Embrace Your New Identity: Follow Jesus' Call(The Father's House) is rich in secular, cultural, and vividly told personal illustrations tied directly to Matthew 9:9: the sermon’s hinge is the "seat" metaphor—an extended golf‑cart episode where the pastor (age eleven) deliberately scares geese and ends up in trouble becomes a parable about how a seat exposes identity and guilt; he repeatedly uses "seats tell stories" (front row/big car/back row) and a child's "binky" to explain contemporary distractions that keep people from following Jesus, and an onstage, social‑media conscious critique (selfies, Instagram, achievement culture, athletic identity, college admission anxieties) functions as modern analogues to Matthew’s booth—these secular anecdotes are described in detail and used to show how Jesus’ "Follow me" cuts across the various modern seats (addiction, achievement, self‑obsession) that keep people from rising.

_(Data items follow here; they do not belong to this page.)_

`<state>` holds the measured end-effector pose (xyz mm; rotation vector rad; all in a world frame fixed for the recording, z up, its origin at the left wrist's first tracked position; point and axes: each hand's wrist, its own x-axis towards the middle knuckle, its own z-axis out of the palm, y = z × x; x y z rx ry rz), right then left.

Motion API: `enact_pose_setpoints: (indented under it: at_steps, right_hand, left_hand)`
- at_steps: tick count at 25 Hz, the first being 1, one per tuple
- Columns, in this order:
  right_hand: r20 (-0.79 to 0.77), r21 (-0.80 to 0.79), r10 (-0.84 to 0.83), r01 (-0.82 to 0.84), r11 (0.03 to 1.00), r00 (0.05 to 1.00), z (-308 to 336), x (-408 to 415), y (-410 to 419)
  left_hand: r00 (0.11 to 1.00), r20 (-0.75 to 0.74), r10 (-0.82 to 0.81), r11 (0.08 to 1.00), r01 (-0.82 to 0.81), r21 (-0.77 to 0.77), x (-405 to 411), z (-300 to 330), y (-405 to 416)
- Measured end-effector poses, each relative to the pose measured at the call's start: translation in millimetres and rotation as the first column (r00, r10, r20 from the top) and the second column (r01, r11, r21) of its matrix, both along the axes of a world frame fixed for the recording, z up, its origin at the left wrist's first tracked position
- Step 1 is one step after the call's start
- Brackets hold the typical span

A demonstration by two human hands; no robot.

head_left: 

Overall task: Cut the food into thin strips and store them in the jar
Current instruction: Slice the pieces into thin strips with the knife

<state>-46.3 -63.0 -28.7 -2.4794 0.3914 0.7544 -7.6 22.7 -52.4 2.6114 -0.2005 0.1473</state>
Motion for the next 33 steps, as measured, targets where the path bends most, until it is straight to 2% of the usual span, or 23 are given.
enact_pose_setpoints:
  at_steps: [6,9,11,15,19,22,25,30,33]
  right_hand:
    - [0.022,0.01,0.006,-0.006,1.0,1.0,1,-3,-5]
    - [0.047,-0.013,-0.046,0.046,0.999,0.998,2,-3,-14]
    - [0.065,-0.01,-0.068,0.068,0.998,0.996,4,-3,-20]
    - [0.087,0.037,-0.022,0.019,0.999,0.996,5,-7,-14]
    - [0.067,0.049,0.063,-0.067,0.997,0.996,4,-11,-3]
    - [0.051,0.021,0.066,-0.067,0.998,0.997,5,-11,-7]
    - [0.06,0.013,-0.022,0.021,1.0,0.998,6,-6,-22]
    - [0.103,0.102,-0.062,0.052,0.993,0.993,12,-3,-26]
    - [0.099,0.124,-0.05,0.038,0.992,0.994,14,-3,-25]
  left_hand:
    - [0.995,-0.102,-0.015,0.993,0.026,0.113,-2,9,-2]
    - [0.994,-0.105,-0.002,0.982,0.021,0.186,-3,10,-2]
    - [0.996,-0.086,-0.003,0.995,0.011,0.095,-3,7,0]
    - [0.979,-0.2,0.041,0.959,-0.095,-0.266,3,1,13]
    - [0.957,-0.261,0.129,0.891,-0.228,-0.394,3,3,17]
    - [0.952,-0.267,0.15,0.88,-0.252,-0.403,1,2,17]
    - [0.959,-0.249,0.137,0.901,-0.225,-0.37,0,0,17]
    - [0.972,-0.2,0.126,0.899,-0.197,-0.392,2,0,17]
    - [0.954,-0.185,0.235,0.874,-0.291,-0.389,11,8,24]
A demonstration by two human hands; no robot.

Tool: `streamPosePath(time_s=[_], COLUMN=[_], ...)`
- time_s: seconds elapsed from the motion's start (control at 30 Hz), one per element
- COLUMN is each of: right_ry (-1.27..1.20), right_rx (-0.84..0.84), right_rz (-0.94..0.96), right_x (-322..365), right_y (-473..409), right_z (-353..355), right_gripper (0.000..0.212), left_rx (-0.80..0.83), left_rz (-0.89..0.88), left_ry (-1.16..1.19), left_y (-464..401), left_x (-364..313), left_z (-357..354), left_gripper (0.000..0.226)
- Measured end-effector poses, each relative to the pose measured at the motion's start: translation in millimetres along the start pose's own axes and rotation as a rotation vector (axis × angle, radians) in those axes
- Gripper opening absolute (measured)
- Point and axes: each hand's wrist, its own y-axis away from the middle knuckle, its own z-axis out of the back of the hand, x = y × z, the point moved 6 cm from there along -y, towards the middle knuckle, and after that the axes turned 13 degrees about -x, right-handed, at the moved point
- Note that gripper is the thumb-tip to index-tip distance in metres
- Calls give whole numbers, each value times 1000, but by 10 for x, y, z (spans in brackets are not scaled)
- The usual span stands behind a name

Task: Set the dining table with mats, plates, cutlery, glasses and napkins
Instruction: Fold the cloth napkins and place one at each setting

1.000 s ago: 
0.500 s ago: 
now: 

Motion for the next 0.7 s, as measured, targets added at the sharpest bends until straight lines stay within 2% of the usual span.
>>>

Awakening to God's Call: Urgency in Discipleship(New Testament Christian Church - Irving, TX) employs several secular life narratives and logistical anecdotes to press Matthew 9:9 into a programmatic urgency: the pastor recounts a recent, stress‑filled travel narrative (delayed flights, wheelchair in the airport) and his son’s open‑heart surgery experience to illustrate God’s providential timing and to motivate immediate, disciplined response to God’s call; these secular stories serve as illustrations to catalyze practical discipleship (attendance, outreach, consistent service), portraying Matthew's immediate rising as the model for not postponing spiritual commitments despite life's competing schedules and crises.
10/12 Vine Worship(The VineVa) uses everyday, communal life illustrations to illuminate Matthew 9:9: the sermon opens with the toddler anecdote ("I don't like anyone here") to dramatize cafeteria/table dynamics, then narrates the pastor’s seminary experience working with Muslim congregations and the imam’s wife’s aphorism ("you can't hate someone you've shared grape leaves with") as an interfaith, table‑based illustration of how shared meals erode enmity; these secular and social anecdotes are developed to show that Jesus’ table fellowship with Matthew and other tax collectors disrupts exclusionary social norms and that the table is the crucible where transformation (curiosity, encounter, conversion) often begins.